Malcolm Gladwell is not just an awesome writer but a critical thinker and a catalyst for rapid personal and societal development. His ideas are breathtaking and his solutions are revolutionary. Else, who would have thought that “luck,” playing out in as much as one’s date of birth and ethnicity, is the single most important predictor and determinant of success.

How could we have known that the Asians owe their mathematical prowess to their language? How could we have known that the rice paddies of China produced the most resilient human beings in the world? How could we have known that growing children “concertedly” was better than letting them evolve just that way? How could we have known that the Korean Power Difference Index, PDI, was responsible for the repeated crashing of Korean planes – until something was done about it? We really wouldn’t have known until someone gave the whole scheme of things a rethink.

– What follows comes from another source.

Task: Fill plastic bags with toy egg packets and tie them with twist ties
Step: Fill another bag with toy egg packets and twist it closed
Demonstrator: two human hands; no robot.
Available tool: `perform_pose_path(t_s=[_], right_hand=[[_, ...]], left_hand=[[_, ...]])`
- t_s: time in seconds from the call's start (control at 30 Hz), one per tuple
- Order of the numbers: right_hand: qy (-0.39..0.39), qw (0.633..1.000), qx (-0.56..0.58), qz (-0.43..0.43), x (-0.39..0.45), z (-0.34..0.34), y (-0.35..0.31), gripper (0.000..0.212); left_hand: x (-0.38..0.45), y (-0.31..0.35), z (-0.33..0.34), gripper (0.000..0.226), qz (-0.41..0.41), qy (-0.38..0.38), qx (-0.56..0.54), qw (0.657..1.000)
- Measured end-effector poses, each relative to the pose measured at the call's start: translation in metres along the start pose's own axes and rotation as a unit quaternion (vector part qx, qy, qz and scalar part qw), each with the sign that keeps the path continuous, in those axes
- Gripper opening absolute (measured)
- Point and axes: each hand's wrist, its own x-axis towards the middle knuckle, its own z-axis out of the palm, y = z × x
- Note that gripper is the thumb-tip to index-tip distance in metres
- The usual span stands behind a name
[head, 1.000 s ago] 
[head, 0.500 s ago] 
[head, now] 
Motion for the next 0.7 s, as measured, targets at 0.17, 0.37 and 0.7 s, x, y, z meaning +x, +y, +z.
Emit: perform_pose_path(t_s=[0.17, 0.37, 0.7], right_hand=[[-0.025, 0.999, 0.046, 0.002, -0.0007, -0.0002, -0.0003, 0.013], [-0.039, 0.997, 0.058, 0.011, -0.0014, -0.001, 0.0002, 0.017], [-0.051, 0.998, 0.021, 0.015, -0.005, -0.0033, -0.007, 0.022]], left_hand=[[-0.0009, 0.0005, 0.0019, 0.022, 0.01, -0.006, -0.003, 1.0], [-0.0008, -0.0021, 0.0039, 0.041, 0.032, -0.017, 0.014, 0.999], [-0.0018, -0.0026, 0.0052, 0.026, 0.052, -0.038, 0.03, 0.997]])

Reading Gladwell’s OUTLIERS, I resolutely came to the conclusion that there is no such person as a “self-made man or woman.” Even Gladwell agrees with me when he concluded, thus: “The outlier, in the end, is not an outlier at all.”

OUTLIERS will humble you; it will leave you more grateful than you already are – especially to unusual events and forgotten people. And, it will make you focus on creating more advantages for people instead of whipping them to work harder.

Who is an outlier? Find out.

*myGratitude: to Obinna Udeh for recommending the book; to Arinze Nwafor for lending me his copy.